Summary

Completed

Remember the Contoso DevOps team deploying storage accounts without the HTTPS-only flag? Now the missing configuration never reaches production. A developer opens a pull request with a Bicep template, the Microsoft Security DevOps action runs Template Analyzer and Checkov, and the security finding appears as an inline annotation in the PR review. The developer fixes the configuration before merge, and even if they tried to deploy the noncompliant template manually, the Azure Policy Deny effect blocks it at the Azure Resource Manager layer.

You configured Microsoft Security DevOps to scan infrastructure as code in your CI/CD pipeline, surfacing findings directly in pull requests and feeding recommendations into Defender for Cloud.
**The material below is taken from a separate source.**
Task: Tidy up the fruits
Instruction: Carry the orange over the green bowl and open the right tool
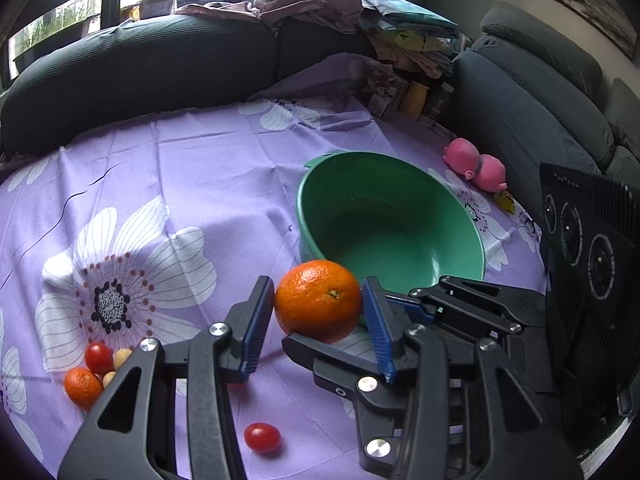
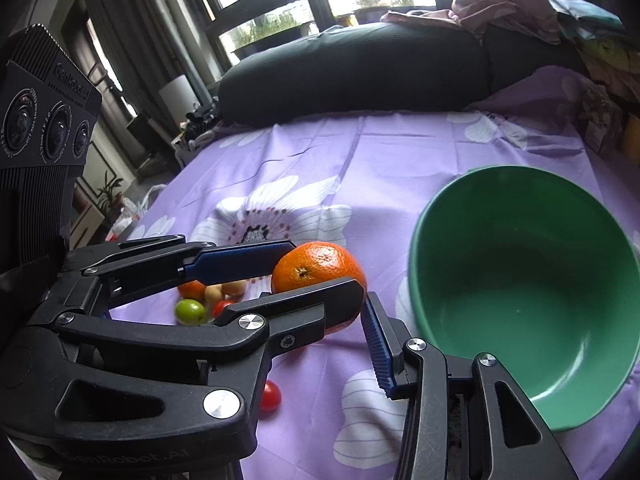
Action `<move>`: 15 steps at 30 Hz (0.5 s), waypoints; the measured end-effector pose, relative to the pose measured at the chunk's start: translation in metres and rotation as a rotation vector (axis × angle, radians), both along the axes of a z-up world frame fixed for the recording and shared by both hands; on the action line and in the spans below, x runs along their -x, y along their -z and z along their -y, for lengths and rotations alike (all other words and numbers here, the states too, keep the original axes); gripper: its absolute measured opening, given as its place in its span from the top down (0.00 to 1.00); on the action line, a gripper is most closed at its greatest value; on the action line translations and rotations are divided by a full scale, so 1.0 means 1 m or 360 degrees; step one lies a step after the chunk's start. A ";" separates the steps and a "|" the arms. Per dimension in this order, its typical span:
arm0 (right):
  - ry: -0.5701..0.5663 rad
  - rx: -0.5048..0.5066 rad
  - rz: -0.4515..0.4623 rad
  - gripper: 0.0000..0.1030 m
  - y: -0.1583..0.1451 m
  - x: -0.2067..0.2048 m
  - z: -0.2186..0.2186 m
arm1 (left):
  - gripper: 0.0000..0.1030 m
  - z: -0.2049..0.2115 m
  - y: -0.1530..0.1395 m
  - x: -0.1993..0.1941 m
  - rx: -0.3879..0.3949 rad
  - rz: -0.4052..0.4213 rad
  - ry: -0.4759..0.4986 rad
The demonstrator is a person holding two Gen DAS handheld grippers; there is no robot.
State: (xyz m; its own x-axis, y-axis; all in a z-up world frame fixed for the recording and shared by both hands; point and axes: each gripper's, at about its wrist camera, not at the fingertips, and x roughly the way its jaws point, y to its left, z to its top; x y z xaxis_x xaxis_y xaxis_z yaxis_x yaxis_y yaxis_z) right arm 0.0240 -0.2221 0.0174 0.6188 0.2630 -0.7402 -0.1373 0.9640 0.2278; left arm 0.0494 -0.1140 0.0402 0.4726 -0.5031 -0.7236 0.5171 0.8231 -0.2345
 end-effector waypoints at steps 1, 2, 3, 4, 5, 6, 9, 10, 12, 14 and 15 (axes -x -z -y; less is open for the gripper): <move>0.0024 0.0000 0.0006 0.55 -0.002 0.001 0.006 | 0.56 0.006 -0.001 -0.001 0.0003 0.0005 0.0022; 0.0045 0.0005 0.0013 0.55 -0.004 0.003 0.012 | 0.56 0.012 -0.001 -0.002 0.0006 0.0010 0.0042; 0.0066 0.0008 0.0018 0.55 -0.005 0.004 0.018 | 0.56 0.019 -0.002 -0.003 0.0010 0.0014 0.0063; 0.0089 0.0010 0.0020 0.55 -0.006 0.005 0.024 | 0.56 0.025 -0.002 -0.004 0.0016 0.0017 0.0084; 0.0110 0.0014 0.0021 0.55 -0.006 0.007 0.030 | 0.56 0.031 -0.001 -0.005 0.0023 0.0017 0.0104; 0.0131 0.0020 0.0020 0.55 -0.006 0.007 0.035 | 0.56 0.037 0.000 -0.008 0.0032 0.0012 0.0124; 0.0189 0.0027 0.0003 0.55 -0.004 0.007 0.052 | 0.56 0.053 0.005 -0.014 0.0045 -0.0009 0.0169; 0.0207 0.0024 -0.0006 0.55 -0.002 0.006 0.057 | 0.56 0.058 0.007 -0.017 0.0048 -0.0020 0.0179; 0.0235 0.0026 -0.0030 0.55 0.002 0.005 0.065 | 0.56 0.066 0.013 -0.021 0.0054 -0.0046 0.0196; 0.0260 0.0029 -0.0058 0.55 0.008 0.003 0.071 | 0.56 0.071 0.019 -0.025 0.0060 -0.0074 0.0209; 0.0270 0.0028 -0.0077 0.55 0.011 0.003 0.074 | 0.56 0.075 0.022 -0.027 0.0062 -0.0090 0.0214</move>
For repositories without pipeline integration, you enabled agentless scanning to run daily security checks with zero workflow changes. You applied Azure Policy Deny effects to create a platform-level enforcement layer that prevents noncompliant deployments regardless of how they're triggered. Finally, you explored Enterprise Policy as Code (EPAC) for managing policy definitions and assignments at management group scale through source control and continuous deployment.
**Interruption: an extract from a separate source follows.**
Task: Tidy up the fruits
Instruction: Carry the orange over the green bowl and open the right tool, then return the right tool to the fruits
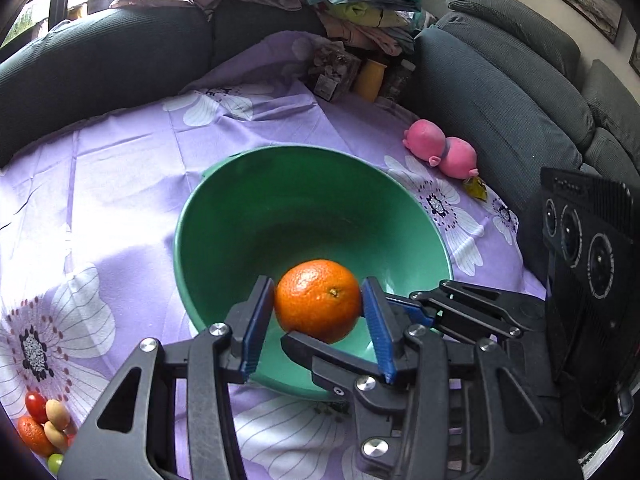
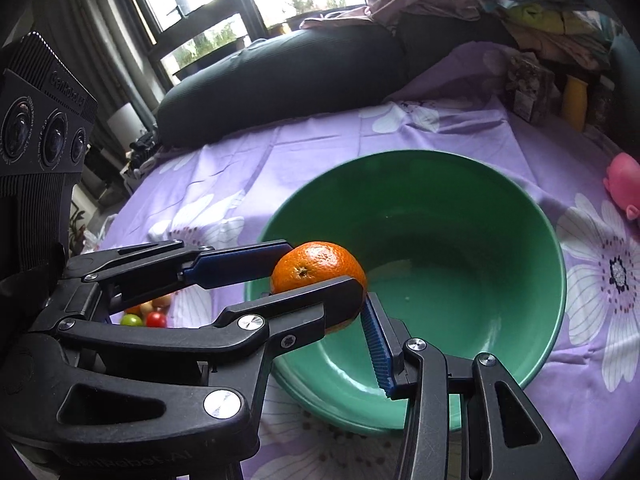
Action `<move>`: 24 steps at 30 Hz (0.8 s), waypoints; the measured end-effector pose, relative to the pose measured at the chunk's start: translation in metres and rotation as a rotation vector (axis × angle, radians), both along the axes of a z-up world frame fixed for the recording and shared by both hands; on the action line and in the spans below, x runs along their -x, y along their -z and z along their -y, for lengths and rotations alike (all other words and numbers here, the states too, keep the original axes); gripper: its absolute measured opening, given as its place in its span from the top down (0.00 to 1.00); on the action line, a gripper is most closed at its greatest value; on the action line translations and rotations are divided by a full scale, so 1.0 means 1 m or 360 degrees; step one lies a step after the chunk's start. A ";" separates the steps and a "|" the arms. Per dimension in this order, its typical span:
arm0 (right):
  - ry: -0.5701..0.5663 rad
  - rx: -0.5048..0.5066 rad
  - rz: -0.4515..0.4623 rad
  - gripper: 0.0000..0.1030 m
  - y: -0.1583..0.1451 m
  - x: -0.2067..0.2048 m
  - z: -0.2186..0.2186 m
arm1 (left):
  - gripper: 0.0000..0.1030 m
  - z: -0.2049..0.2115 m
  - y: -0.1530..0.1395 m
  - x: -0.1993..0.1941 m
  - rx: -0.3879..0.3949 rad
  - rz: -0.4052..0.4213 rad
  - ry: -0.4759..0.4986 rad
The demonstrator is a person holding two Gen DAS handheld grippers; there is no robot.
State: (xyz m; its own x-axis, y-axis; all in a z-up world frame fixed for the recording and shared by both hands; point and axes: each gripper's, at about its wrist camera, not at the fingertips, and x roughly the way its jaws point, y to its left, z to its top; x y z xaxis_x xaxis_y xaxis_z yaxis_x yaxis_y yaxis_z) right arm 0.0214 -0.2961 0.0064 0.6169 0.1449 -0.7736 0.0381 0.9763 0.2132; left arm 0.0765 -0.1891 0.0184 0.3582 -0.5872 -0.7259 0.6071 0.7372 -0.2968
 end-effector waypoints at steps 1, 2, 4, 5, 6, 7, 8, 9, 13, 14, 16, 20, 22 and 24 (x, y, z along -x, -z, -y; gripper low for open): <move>0.0011 0.0001 -0.0016 0.55 0.003 0.002 0.002 | 0.56 0.002 0.003 -0.001 0.0000 -0.0015 0.0004; 0.0018 0.0004 -0.0033 0.55 0.006 0.001 0.003 | 0.56 0.004 0.006 -0.003 -0.0003 -0.0030 0.0008; 0.0024 0.0020 -0.0062 0.55 0.011 0.001 0.005 | 0.55 0.007 0.010 -0.004 -0.0009 -0.0051 0.0010; 0.0026 0.0028 -0.0073 0.55 0.012 0.000 0.005 | 0.55 0.007 0.011 -0.004 -0.0013 -0.0058 0.0005; 0.0027 0.0036 -0.0083 0.55 0.013 0.000 0.005 | 0.55 0.008 0.012 -0.004 -0.0016 -0.0060 0.0002; 0.0026 0.0048 -0.0088 0.55 0.014 -0.001 0.005 | 0.56 0.008 0.013 -0.004 -0.0018 -0.0059 -0.0001; 0.0027 0.0063 -0.0094 0.55 0.014 -0.001 0.004 | 0.56 0.009 0.012 -0.005 -0.0022 -0.0059 -0.0005; 0.0028 0.0076 -0.0099 0.55 0.014 -0.001 0.003 | 0.56 0.009 0.013 -0.005 -0.0028 -0.0062 -0.0012; 0.0049 0.0132 -0.0083 0.55 0.009 0.001 0.001 | 0.39 0.005 0.011 -0.007 -0.0003 -0.0074 -0.0044; 0.0051 0.0154 -0.0074 0.55 0.007 0.002 0.000 | 0.34 0.002 0.010 -0.008 0.0008 -0.0067 -0.0055; 0.0061 0.0202 -0.0067 0.55 0.003 0.004 -0.002 | 0.24 -0.006 0.004 -0.006 0.0031 -0.0042 -0.0080; 0.0056 0.0306 -0.0027 0.55 -0.007 0.011 -0.009 | 0.19 -0.027 -0.012 -0.002 0.0050 0.0023 -0.0164; 0.0052 0.0365 0.0008 0.55 -0.014 0.016 -0.014 | 0.16 -0.041 -0.019 0.002 0.0042 0.0063 -0.0215; 0.0043 0.0408 0.0043 0.55 -0.021 0.020 -0.019 | 0.08 -0.055 -0.024 0.006 0.0039 0.0093 -0.0271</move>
You completed your implementation of security governance and regulatory compliance. The Contoso team started with resources deployed without security configurations. Contoso had backup vaults missing deletion protection, 37 identities with excessive access, and no automated security review for infrastructure as code. Across this learning path, you built policy enforcement and resource locks, standardized compliance baselines, right-sized role-based access control, protected backup infrastructure, and now prevent insecure configurations from deploying in the first place.